-- EXERCISE BRIEF --
Everything from the first line below through the line with "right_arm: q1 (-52" is to be transcribed exactly, and nothing past it.

-- DATASET EXCERPT --
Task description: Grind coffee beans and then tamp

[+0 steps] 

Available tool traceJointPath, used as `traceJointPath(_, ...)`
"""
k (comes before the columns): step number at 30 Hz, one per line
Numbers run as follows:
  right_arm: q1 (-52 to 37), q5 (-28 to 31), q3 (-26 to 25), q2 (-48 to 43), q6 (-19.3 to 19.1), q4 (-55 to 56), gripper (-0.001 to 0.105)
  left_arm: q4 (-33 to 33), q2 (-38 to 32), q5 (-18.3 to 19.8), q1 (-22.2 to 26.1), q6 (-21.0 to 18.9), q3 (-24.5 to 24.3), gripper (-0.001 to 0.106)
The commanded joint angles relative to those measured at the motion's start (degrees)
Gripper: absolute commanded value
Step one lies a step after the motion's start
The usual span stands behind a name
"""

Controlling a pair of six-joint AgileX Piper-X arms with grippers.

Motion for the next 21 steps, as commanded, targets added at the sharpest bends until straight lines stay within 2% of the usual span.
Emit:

-- ANSWER SPACE --
Task description: Grind coffee beans and then tamp

[+0 steps] 

Available tool traceJointPath, used as `traceJointPath(_, ...)`
"""
k (comes before the columns): step number at 30 Hz, one per line
Numbers run as follows:
  right_arm: q1 (-52 to 37), q5 (-28 to 31), q3 (-26 to 25), q2 (-48 to 43), q6 (-19.3 to 19.1), q4 (-55 to 56), gripper (-0.001 to 0.105)

What the exercise asked for is now complete.